He looked at the starless sky from the small rock he was sitting on and shook his head slowly. It was unusually dark, it should be a bright night with dotted stars and a full moon. The little children ought to be out playing, singing their hearts out while they get stained in the muddy sand of any open space.
He ought to hear the sound of insect doing the round, basking in the moonlight and enjoying its brightness. There ought to be a distinct coolness in the air, a warm breeze on the skin accompanied by a never ending rush of fresh air.
But the air was dry and still, the usually luxuriant green leaves were lean and cranky. The ever noisy insects have all gone into extinction. The cheerful children were nowhere to be found.

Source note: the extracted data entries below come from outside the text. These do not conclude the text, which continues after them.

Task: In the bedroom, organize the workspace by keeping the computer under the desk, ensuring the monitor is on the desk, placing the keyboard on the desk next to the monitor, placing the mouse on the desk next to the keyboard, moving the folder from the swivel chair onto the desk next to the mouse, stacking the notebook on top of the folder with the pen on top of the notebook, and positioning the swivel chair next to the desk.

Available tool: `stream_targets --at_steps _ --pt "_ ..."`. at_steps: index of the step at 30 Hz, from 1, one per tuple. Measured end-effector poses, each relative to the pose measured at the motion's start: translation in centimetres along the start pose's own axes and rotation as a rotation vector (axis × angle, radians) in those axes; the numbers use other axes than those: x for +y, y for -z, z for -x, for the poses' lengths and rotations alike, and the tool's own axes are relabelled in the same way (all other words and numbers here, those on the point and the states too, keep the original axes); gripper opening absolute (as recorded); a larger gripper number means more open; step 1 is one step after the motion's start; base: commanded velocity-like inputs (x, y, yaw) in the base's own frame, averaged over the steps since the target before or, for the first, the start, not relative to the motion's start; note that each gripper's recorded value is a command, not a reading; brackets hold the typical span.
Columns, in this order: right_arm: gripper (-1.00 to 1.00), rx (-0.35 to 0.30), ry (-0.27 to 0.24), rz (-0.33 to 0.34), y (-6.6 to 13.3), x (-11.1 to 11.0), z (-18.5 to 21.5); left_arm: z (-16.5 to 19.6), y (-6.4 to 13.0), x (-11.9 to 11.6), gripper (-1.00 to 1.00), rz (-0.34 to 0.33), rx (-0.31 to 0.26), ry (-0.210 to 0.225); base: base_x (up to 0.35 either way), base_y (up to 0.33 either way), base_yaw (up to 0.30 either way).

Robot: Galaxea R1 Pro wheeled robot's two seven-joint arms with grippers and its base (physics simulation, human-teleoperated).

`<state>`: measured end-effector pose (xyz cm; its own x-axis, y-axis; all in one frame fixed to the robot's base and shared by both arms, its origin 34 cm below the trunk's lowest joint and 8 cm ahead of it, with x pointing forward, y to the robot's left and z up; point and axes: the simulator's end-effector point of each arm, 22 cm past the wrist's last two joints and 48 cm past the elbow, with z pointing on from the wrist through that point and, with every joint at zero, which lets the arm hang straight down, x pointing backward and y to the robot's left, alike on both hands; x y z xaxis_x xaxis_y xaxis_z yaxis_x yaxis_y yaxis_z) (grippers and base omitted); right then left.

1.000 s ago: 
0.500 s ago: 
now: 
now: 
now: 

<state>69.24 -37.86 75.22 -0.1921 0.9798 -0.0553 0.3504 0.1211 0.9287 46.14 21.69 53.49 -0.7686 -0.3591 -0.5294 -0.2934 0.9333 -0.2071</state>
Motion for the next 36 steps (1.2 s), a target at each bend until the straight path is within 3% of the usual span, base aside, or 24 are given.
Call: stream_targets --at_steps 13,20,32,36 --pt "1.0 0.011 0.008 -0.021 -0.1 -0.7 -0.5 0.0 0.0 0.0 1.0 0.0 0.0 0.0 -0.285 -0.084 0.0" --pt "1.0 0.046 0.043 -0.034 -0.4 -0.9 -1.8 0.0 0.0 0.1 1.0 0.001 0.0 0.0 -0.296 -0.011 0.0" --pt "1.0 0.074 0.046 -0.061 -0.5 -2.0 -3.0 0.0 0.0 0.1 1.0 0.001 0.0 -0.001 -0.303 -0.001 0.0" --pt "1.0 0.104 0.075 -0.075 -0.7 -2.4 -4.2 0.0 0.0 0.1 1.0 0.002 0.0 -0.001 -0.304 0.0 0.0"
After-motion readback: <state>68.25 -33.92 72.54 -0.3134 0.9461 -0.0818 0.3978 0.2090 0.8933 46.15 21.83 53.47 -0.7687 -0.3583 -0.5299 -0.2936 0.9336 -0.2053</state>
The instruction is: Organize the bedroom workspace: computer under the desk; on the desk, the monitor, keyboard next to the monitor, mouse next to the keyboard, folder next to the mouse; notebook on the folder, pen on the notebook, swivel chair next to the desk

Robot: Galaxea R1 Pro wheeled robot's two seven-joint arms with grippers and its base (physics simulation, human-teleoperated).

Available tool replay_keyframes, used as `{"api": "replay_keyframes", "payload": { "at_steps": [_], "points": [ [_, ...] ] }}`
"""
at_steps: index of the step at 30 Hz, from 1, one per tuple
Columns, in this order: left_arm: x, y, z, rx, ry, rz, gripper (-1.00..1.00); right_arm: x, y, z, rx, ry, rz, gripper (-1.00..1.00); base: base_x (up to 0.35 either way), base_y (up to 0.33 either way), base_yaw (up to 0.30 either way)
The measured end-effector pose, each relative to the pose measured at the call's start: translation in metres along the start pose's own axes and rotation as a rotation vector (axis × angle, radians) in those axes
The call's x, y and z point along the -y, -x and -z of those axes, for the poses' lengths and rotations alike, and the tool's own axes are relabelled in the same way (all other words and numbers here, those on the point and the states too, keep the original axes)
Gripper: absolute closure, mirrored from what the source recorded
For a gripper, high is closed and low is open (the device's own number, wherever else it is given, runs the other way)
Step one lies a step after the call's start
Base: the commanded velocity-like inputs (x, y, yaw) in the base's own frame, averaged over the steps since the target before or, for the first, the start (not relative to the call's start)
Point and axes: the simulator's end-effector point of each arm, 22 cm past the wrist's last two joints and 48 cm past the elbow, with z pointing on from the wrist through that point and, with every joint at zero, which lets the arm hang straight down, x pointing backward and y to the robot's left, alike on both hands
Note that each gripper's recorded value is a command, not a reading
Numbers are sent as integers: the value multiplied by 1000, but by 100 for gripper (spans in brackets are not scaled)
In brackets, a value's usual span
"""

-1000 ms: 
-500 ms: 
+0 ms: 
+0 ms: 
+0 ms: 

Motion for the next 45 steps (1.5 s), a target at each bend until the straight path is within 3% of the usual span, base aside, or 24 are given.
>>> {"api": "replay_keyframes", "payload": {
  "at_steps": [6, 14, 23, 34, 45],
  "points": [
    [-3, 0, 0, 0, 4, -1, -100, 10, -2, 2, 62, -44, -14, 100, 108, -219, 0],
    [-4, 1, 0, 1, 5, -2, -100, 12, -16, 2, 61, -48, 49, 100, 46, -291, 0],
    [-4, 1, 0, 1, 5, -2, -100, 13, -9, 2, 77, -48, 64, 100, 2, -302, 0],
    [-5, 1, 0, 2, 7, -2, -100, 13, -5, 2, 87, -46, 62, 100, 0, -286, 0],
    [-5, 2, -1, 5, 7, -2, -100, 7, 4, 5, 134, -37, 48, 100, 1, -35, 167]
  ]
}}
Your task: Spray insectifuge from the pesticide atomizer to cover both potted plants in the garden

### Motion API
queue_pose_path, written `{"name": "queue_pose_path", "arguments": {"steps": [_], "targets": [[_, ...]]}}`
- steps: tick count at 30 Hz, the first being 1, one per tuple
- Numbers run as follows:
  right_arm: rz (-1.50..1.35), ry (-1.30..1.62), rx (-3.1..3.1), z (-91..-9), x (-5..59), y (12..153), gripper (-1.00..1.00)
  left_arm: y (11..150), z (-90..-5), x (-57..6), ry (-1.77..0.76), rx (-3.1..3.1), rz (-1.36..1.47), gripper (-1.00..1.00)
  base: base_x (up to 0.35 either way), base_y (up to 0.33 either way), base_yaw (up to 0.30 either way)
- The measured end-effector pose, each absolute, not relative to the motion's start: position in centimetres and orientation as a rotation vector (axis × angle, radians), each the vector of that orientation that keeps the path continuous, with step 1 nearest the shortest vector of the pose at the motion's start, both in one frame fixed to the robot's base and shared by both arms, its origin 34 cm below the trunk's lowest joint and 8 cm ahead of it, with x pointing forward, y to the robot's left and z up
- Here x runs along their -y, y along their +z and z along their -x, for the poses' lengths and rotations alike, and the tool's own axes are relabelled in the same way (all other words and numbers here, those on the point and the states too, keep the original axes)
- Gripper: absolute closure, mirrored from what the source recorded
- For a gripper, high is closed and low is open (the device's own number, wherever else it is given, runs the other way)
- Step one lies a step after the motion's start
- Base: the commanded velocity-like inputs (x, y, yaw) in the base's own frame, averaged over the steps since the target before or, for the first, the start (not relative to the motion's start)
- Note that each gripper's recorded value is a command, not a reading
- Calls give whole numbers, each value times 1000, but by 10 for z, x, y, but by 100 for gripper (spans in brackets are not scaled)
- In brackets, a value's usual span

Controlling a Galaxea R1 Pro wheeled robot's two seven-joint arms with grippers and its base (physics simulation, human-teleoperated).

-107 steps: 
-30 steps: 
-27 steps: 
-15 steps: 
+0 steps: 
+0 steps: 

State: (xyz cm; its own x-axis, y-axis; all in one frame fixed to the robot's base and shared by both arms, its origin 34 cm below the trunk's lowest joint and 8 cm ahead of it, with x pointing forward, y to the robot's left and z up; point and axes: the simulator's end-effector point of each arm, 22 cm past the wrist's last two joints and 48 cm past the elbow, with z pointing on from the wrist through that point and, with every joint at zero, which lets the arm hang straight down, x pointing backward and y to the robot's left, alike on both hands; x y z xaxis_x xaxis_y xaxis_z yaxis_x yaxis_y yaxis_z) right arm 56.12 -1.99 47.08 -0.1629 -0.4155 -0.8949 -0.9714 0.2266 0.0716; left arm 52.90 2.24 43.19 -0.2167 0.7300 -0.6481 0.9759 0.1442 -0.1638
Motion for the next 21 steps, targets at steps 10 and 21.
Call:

Everywhere was empty save the redness of the muddy sand, but that even was soiled. It was red not with its natural redness but it was with blood. He could still hear the shrilling cries and painful screams. It echoed ceaselessly in his head amid the deep silence of his head. He never expected the end of the world he had known to come so soon.
He dragged himself up from the rock he had been sitting to take in the view that remained of what few hours ago was filled with life. He looked from one end to the other and tears dripped from his eyes. Everything had changed, everything has. He knew there will be a reprisal attack and he was certain the attack will be on those who lest deserved it. Rage meted out on another crop of innocent people and they in turn will strike back. It was an endless cycle of violence, a vortex that keeps going on, taking all that lies in its part.
“Baba Tunde, you made it?” he heard a voice say to him and turned immediately to whence the voice came.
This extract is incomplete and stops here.